=== Begin Enclosure ===

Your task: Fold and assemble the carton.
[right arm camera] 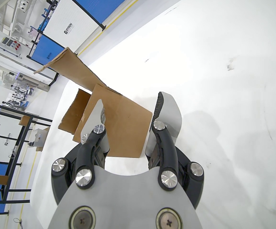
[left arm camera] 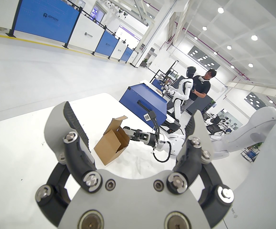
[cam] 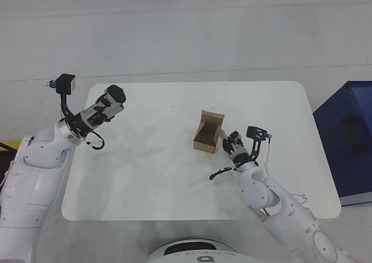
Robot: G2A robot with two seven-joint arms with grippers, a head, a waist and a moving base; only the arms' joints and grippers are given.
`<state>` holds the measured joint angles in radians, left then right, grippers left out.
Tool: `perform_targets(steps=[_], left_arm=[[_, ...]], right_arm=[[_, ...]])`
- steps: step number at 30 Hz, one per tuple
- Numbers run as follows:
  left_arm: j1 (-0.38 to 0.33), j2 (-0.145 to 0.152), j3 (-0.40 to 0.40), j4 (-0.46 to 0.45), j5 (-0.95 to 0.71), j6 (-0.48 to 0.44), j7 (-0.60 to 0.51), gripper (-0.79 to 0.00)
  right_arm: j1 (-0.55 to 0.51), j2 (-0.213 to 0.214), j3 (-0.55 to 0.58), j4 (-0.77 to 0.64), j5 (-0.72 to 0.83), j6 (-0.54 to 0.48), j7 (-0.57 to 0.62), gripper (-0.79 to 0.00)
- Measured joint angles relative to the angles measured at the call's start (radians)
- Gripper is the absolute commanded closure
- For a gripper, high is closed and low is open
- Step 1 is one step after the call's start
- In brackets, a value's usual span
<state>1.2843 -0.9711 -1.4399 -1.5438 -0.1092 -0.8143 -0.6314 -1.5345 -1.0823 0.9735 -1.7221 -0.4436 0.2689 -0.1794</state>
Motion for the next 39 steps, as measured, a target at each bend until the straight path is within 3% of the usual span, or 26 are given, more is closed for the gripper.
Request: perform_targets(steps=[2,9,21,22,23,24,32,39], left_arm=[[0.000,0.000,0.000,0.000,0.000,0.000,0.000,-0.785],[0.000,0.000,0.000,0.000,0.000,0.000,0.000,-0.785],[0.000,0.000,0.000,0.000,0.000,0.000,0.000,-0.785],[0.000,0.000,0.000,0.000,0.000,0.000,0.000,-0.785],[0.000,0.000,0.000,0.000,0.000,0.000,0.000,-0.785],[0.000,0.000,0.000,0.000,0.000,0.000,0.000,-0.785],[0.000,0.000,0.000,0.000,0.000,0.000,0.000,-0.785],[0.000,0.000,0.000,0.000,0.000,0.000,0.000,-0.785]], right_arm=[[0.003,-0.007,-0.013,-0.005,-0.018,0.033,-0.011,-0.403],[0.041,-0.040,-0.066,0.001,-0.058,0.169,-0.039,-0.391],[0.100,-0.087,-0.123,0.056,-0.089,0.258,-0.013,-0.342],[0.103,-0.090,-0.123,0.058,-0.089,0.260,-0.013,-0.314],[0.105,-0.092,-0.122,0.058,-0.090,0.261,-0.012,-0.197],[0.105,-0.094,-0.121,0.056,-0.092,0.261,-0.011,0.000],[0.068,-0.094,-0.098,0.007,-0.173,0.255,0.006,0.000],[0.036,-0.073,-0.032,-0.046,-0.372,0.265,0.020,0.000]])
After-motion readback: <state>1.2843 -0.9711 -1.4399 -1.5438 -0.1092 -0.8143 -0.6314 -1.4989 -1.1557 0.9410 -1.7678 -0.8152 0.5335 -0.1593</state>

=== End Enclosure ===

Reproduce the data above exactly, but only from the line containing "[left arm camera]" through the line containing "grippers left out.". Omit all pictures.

_Answer box:_
[left arm camera] 
[cam] 
Robot: G2A robot with two seven-joint arms with grippers, a head, a waist and a moving base; only the arms' joints and grippers are given.
`<state>` holds the measured joint angles in radians, left then right, grippers left out.

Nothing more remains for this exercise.